Colorado bill aims to protect pregnant women’s rights

Colorado News

DENVER (AP) — A Colorado bill aims to improve healthcare for pregnant women, including those who are incarcerated, less than three years since a woman filed a federal lawsuit after giving birth in a Denver jail cell with no medical care.

Diana Sanchez gave birth alone in her jail cell in July 2018 after deputies and nurses allegedly ignored her pleas during about five hours of labor. Sanchez and her son will receive nearly $500,000 in periodic installments from a lawsuit settlement with the city and Denver Health Medical Center, which employed the jail’s nurses.

But her lawyer, Mari Newman, said the outcomes aren’t always positive, noting that an incarcerated woman she represented over 20 years ago lost her baby because she didn’t receive care. Legislation is “critically necessary” because things haven’t changed, Newman said.

“Evidence has shown that we can’t depend on jails and prisons to provide even the most basic, common sense and humane care to women to are giving birth in custody,” Newman said.

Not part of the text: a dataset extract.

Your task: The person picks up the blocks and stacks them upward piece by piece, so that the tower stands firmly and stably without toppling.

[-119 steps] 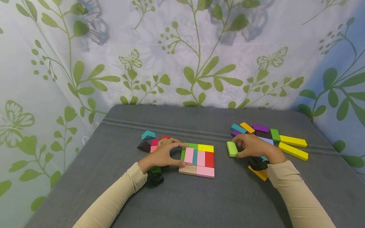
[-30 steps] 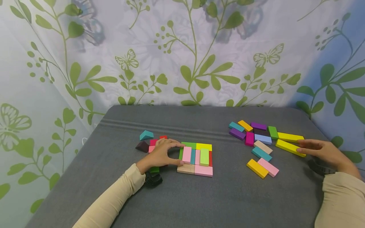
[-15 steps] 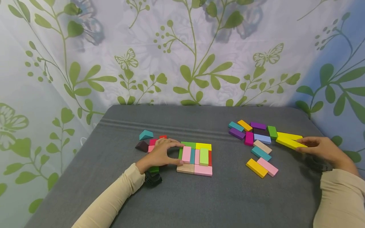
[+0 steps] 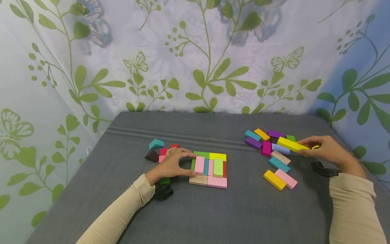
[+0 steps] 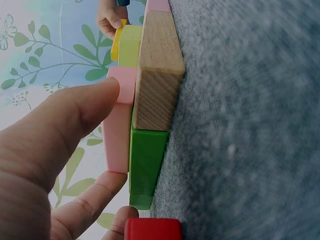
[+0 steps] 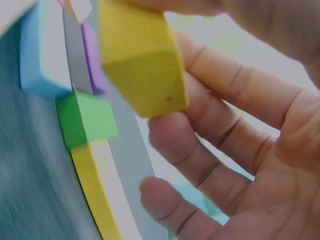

The bill, which passed the House Judiciary Committee Tuesday, would establish requirements for incarceration facilities with custody of pregnant women to have staff training, policies to promote their health and safety, be able to transfer health records and connect women in their postpartum period to community resources.

Newman said Sanchez’s settlement included mandatory training for jails and prisons and a policy that women in labor are to be taken to the hospital.

Currently, inmates cannot bring newborns back to their permanent facility and are not allowed visitors during their hospital stay. Newborn children are placed in the community based on a pregnancy plan, according to the bill’s fiscal note.

The bill would require the state’s health department to institute a policy by 2022 that allows newborns to remain with their families for those who are in custody.

The Colorado Department of Corrections is not allowed to restrain inmates during labor and delivery, with an exception for wrist restraints if “they pose an immediate and serious risk of harm to themselves or others, or pose a substantial escape risk,” according to the fiscal note.

The bill would also require that the department and private prisons submit annual records about the use of restraints on pregnant women in their facilities and the number of births in their custody to the Legislature.

“This is a health equity issue. But it’s also a health issue for all women in the state and all pregnant people in this state,” Democratic Rep. Leslie Herod, one of the bill’s sponsors, said of the legislation.